The research paves the way for robots to work intelligently alongside humans in ways that are currently familiar only through science fiction films. The robots could play important roles in crisis situations such as search and rescue missions, or operate in environments where it would be dangerous for humans to work.
Using simple flying robots, called Quadcopters, the team, based in Sheffield’s Department of Automatic Control and Systems Engineering (ACSE), has created software that enables the robot to learn about its surroundings using a forward facing camera mounted at the front of the machine.
The robot starts with no information about its environment and the objects within it. By overlaying different frames from the camera and selecting key reference points within the scene, it builds up a 3D map of the world around it. Other sensors pick up barometric and ultrasonic data, which give the robot additional clues about its environment. All this information is fed into autopilot software to allow the robot to navigate safely, but also to learn about the objects nearby and navigate to specific items.
“We are used to the robots of science fiction films being able to act independently, recognize objects and individuals and make decisions,” explains Professor Sandor Veres, who is leading the research. “In the real world, however, although robots can be extremely intelligent individually, their ability to co-operate and interact with each other and with humans is still very limited.

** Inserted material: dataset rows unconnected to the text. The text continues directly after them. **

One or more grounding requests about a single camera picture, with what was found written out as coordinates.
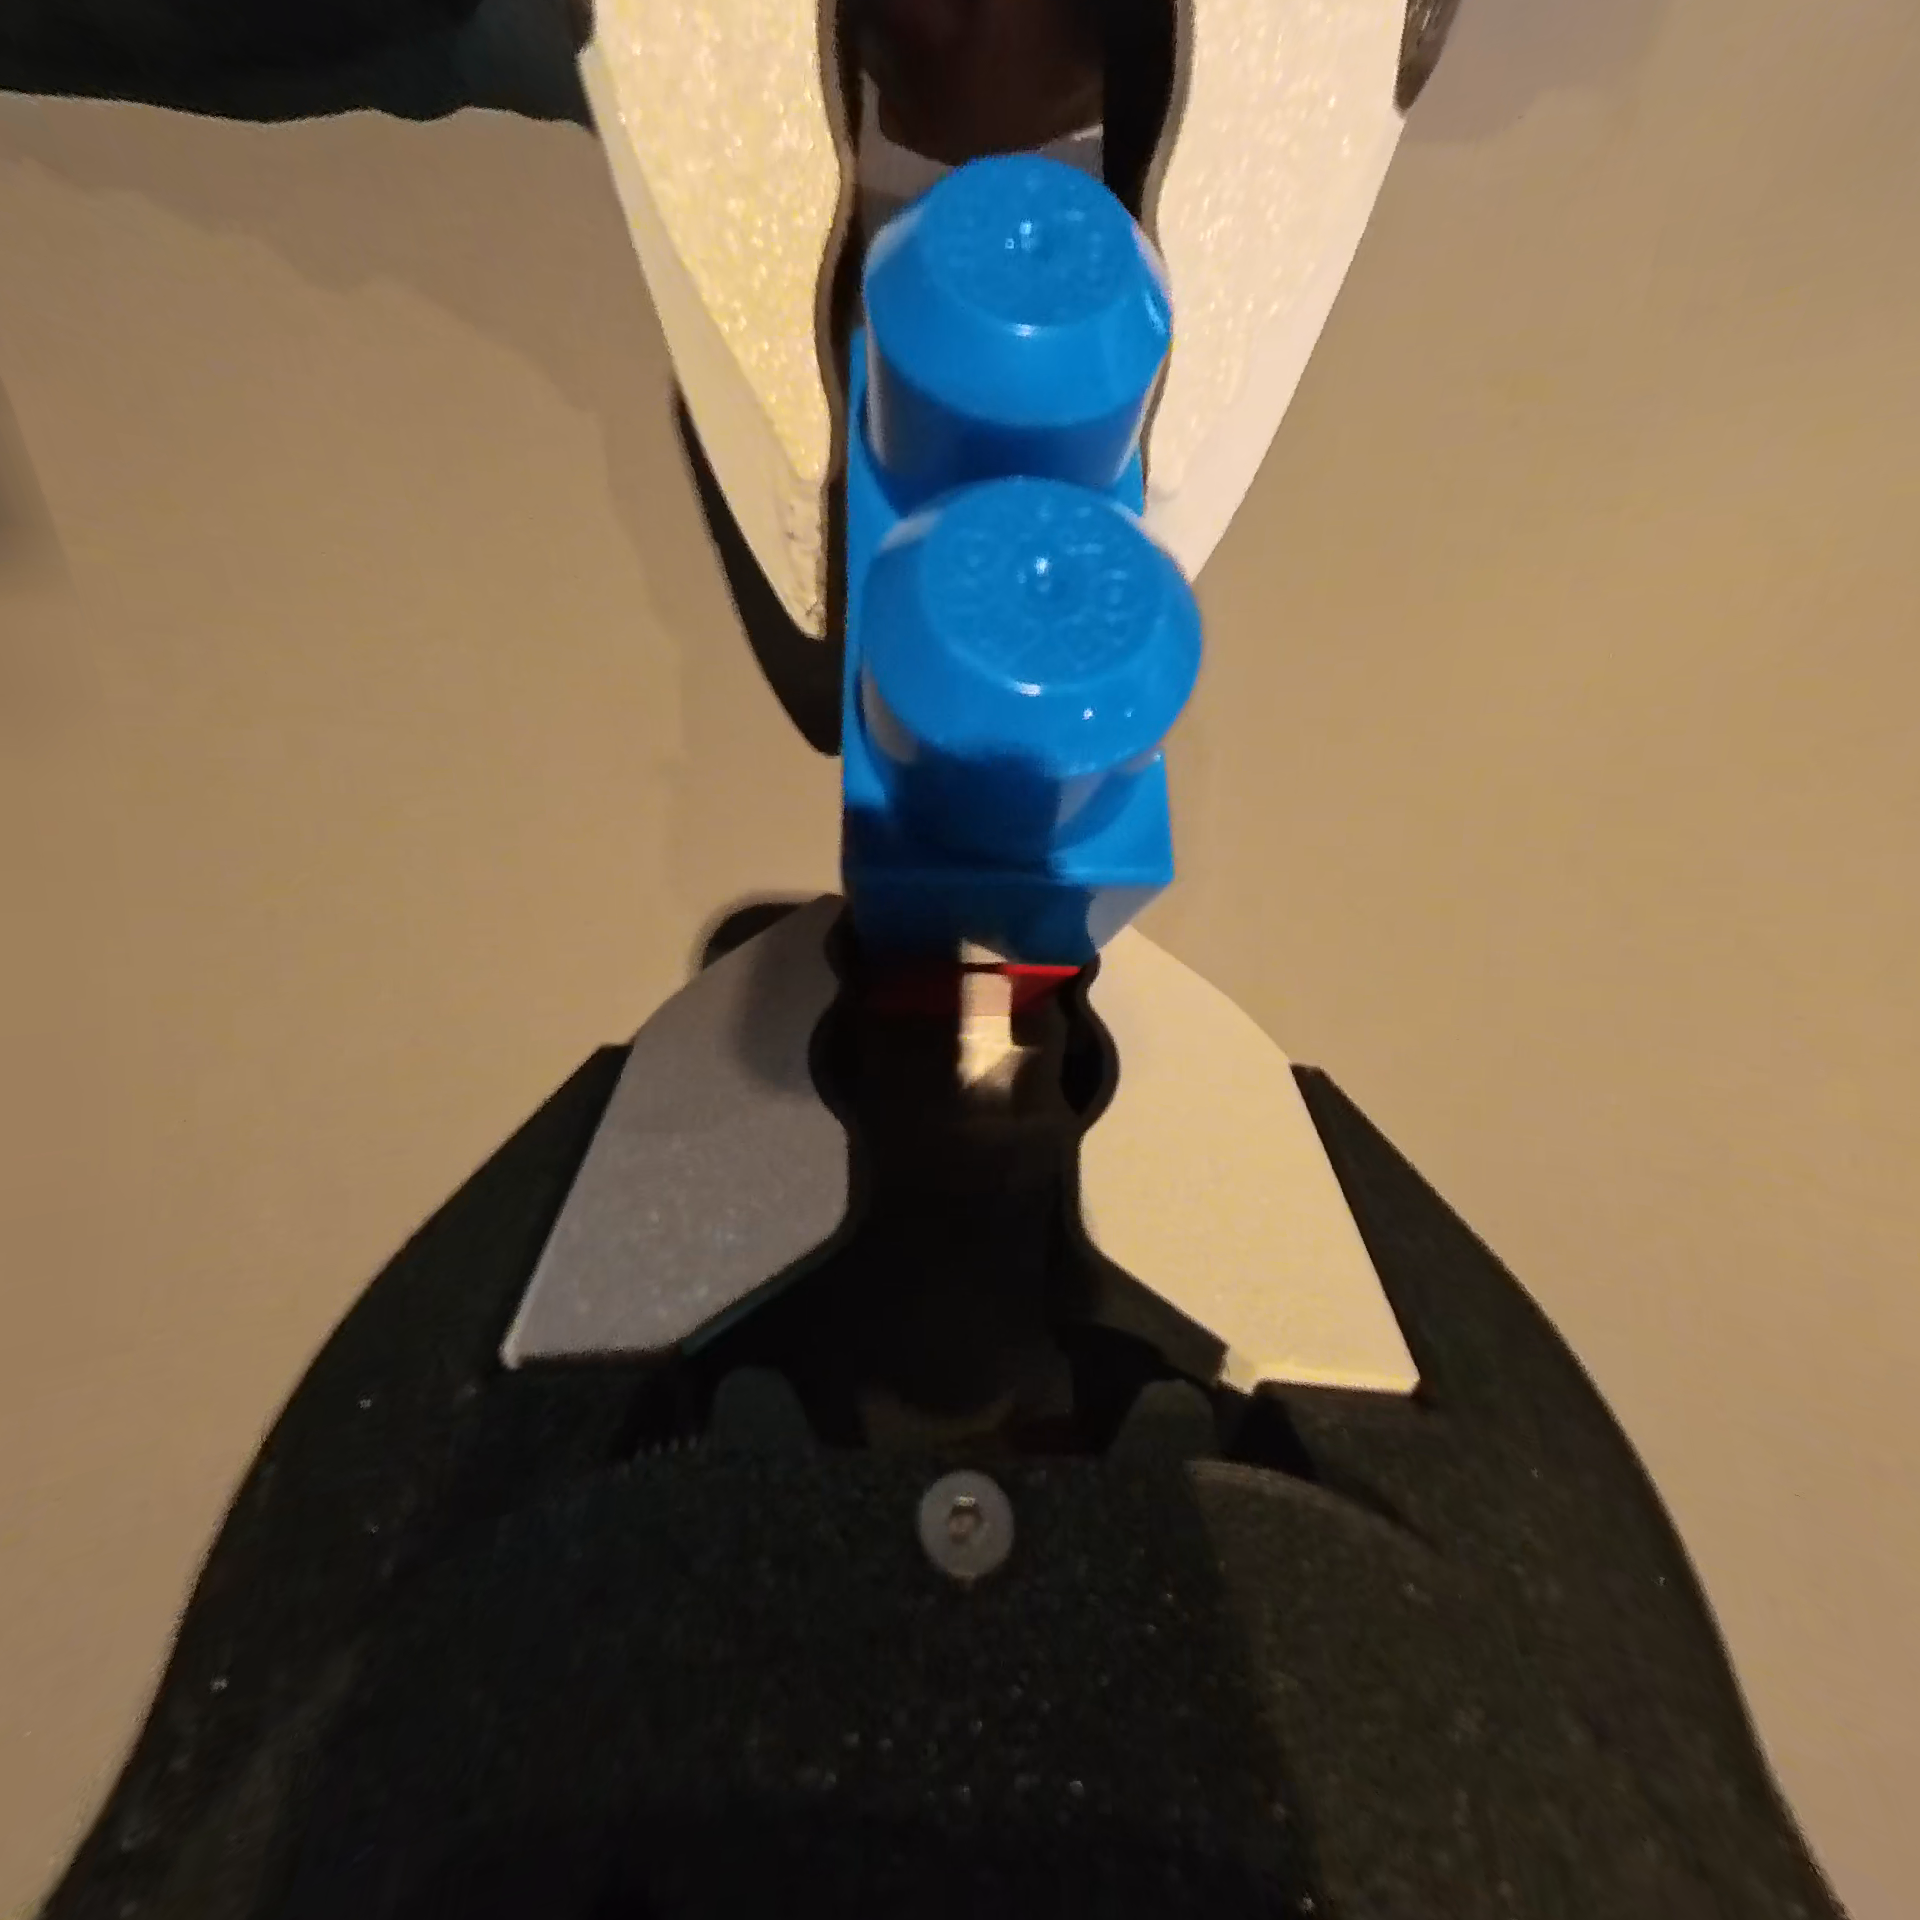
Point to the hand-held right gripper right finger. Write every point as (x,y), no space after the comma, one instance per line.
(1229,1217)

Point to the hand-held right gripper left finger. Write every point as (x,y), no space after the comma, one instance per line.
(703,1169)

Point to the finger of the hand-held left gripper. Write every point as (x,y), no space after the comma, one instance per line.
(1276,211)
(720,195)

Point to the red mega block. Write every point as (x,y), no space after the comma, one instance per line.
(915,989)

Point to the blue two-stud mega block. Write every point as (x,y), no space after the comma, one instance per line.
(1020,377)

“As we develop robots for use in space or to send into nuclear environments – places where humans cannot easily go – the goal will be for them to understand their surroundings and make decisions based on that understanding.”
Another key task for these robots is to be able to interact and co-operate with each other without overloading communications networks – a vital ability in emergency situations where networks will already be overloaded.
Programming developed by the team enables the Quadcopters to work out how to ‘politely’ fly past each other without colliding. The robots start off flying at the same altitude and then need to collaborate to work out which robot would fly higher and which would fly lower so they are able to pass.
“The learning process the robots use here is similar to when two people meet in the street and need to get round each other,” explains ACSE research fellow, Dr. Jonathan Aitken. “They will simultaneously go to their left or right until they coordinate and avoid collision.”
The researchers used a computer concept called game theory to program the quadcopters. In this framework, each robot is a player in the game and must complete its given task in order to ‘win’ the game.
If the robots play the game repeatedly they start to learn each other’s behavior. They can then perform their task successfully – in this case getting past the other robot – by using previous experience to estimate the behavior of the other robot.
“These simple tasks are part of a major research effort in the field of robotics at Sheffield University,” says Professor Veres. “The next step is to extend the programming capability so that multiple robots can collaborate with each other, enabling fleets of machines to interact and collaborate on more complex tasks.”